Source material:
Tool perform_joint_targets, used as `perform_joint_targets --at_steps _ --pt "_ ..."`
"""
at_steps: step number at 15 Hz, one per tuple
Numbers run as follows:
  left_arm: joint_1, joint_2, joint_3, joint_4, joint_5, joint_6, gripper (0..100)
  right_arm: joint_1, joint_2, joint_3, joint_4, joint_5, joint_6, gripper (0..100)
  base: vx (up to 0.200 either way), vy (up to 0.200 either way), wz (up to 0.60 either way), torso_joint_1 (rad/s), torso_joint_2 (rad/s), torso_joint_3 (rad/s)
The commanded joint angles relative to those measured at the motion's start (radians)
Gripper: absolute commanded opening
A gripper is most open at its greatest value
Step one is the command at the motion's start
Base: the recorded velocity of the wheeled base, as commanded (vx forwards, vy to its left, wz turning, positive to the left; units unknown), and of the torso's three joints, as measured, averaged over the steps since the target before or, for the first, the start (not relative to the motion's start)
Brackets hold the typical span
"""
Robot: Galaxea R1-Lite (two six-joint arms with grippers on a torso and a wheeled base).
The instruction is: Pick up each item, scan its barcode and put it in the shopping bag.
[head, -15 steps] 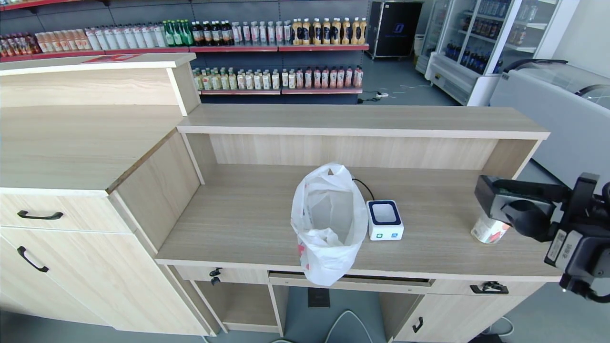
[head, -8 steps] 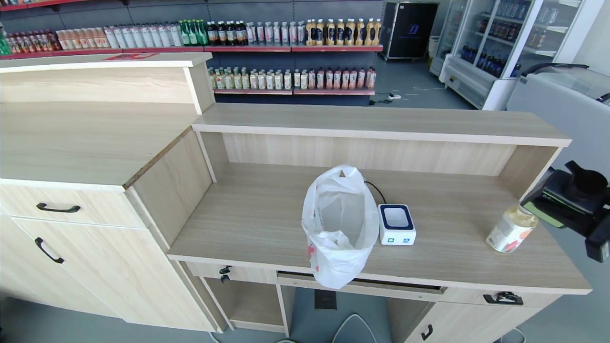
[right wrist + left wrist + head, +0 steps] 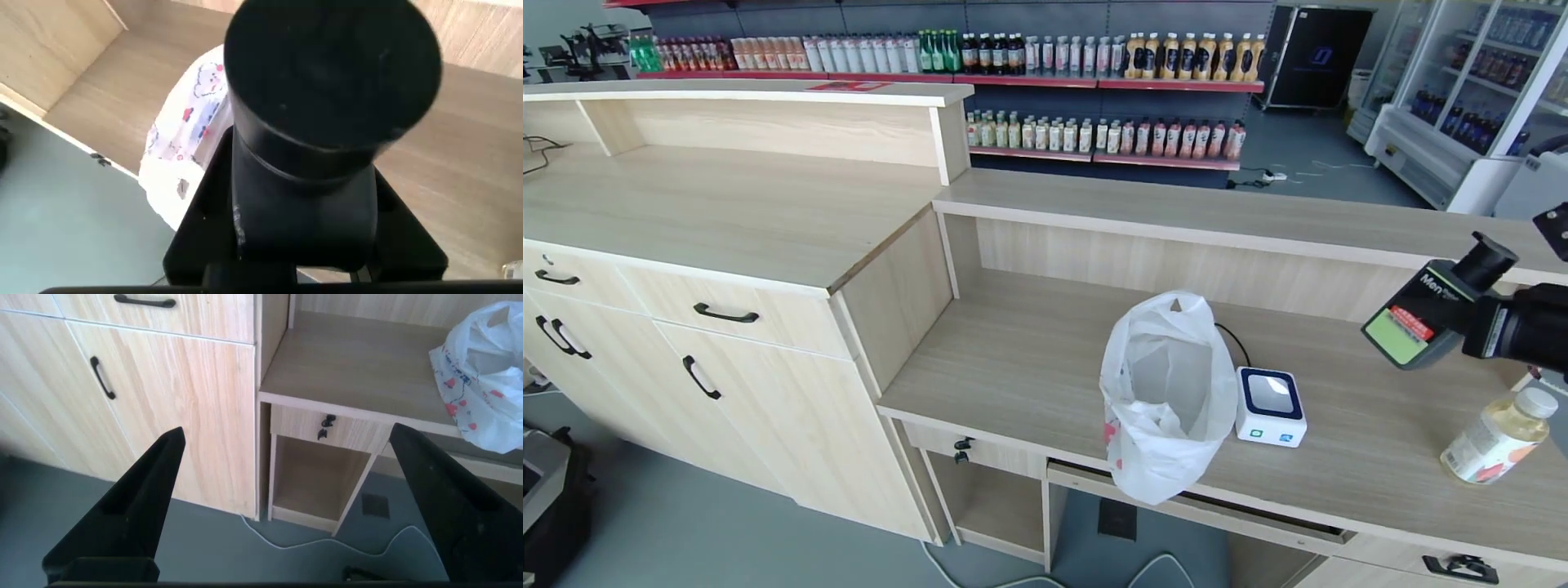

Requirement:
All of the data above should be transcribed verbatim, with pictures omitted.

Your response:
Tool perform_joint_targets, used as `perform_joint_targets --at_steps _ --pt "_ ..."`
"""
at_steps: step number at 15 Hz, one per tuple
Numbers run as follows:
  left_arm: joint_1, joint_2, joint_3, joint_4, joint_5, joint_6, gripper (0..100)
  right_arm: joint_1, joint_2, joint_3, joint_4, joint_5, joint_6, gripper (0..100)
  base: vx (up to 0.200 either way), vy (up to 0.200 either way), wz (up to 0.60 either way), torso_joint_1 (rad/s), torso_joint_2 (rad/s), torso_joint_3 (rad/s)
The commanded joint angles relative to those measured at the motion's start (radians)
Gripper: absolute commanded opening
A gripper is most open at its greatest value
Step one is the command at the motion's start
Base: the recorded velocity of the wheeled base, as commanded (vx forwards, vy to its left, wz turning, positive to the left; units unknown), and of the torso's three joints, as measured, averaged over the steps since the target before or, for the first, the start (not relative to the motion's start)
Brackets hold the typical span
"""
Robot: Galaxea R1-Lite (two six-joint arms with grippers on a torso and a wheeled base).
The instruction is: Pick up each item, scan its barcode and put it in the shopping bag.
[head, -15 steps] 
[head, -8 steps] 
[right wrist + left wrist + head, +0 steps] 

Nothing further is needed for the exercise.